SUSANNE: You're welcome.

ERIC: So to start out with a really great, but simple question we got is: how smart are ants?

SUSANNE: Ah, that's a good question. I think compared to us, they are less smart. Nevertheless, them managed to have very well organized societies. They managed to come to a consensus agreement among many of the colony and sometimes show kind of swarm intelligence. Individual intelligence, let's say, add up. They can learn, they can remember, they can forget, they sometimes show individual personalities. So they're not little kind of robots who always do the same thing, by far not. But yeah, compared to us, I would say they're not as smart.

ERIC: One of the terms is drones, and we sort of everyday use, we think of drone as something that's automated or not as smart. But they they really are. Like you talked about in your book, the social behavior. What does that really mean for ants? You specialize in social behavior, can you talk a little bit about how ants have that social behavior that makes them kind of different than our society.

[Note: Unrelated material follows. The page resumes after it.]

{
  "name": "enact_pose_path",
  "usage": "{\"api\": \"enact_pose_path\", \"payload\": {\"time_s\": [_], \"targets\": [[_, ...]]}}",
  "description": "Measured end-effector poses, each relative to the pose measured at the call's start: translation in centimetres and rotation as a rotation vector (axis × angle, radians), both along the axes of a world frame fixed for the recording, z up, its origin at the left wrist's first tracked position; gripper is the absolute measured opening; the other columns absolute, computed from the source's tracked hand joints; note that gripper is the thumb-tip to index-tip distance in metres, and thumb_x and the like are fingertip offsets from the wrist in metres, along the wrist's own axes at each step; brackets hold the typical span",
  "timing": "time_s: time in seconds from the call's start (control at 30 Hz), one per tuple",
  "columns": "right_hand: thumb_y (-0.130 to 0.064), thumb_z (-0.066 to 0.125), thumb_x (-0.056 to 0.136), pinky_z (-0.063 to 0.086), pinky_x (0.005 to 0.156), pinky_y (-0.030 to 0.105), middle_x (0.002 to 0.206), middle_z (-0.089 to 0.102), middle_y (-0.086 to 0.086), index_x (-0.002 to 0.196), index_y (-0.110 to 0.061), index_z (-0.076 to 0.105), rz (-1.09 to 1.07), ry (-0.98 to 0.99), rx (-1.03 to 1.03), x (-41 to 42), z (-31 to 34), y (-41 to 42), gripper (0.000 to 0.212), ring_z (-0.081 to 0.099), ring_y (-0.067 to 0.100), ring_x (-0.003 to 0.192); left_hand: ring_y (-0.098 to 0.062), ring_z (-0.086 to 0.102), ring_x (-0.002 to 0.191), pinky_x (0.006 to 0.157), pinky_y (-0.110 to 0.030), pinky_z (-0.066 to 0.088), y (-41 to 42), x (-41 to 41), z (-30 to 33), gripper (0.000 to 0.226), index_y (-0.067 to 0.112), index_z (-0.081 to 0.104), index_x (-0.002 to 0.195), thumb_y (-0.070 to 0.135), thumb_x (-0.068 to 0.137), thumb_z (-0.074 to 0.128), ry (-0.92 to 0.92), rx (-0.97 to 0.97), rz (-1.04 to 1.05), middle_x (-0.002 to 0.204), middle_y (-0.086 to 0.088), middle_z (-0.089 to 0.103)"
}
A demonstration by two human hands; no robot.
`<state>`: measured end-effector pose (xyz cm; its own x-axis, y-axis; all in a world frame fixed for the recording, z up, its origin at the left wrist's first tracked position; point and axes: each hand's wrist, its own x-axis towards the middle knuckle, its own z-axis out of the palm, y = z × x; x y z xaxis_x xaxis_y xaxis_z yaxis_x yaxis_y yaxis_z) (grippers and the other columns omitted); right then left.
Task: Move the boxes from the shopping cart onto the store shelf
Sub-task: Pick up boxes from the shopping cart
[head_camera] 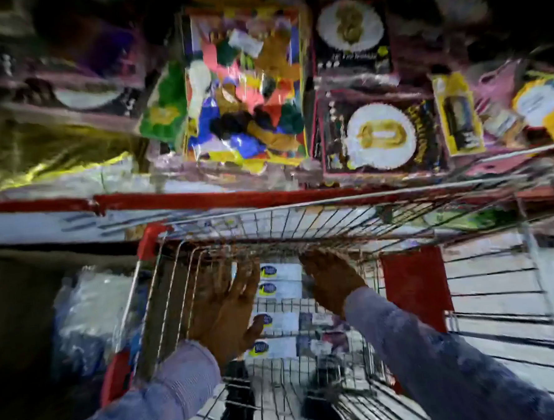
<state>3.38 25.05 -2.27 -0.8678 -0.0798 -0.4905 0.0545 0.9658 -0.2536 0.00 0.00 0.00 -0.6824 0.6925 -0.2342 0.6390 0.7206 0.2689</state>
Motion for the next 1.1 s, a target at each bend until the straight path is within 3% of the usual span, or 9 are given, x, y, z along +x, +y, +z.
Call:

SUSANNE: Well ant colonies, basically, are a family group, with the mother, the queen being in a way the head, even though she doesn't organize it. It's very self organized. And normally, workers concentrate for part of their life on a certain job. They normally start out doing brood care. Ant babies, let's say, they are larvae. So a little bit like a caterpillar from a butterfly, you have a larval stage, you have a pupa stage. And then you have the adult stage, which we kind of connect to being an ant. But an ant baby looks like a little white worm, if you wish, and it needs all the care. So it needs somebody who defends it, somebody who cleans it, somebody who feeds it. And this is done by the young workers. And as the workers become older, they engage more in caring for adult workers and the queen. And then they do nest construction, they defend the nest. And finally, the oldest workers go out and search for new food and bring it back to the nest. And they do it so late in life because it's the most risky task. So it's good to send the old women out. And I say women because all the workers in ant colonies are female. And males are only produced once in the year and they fly out to mate with young queens and then they die. They live only a few days.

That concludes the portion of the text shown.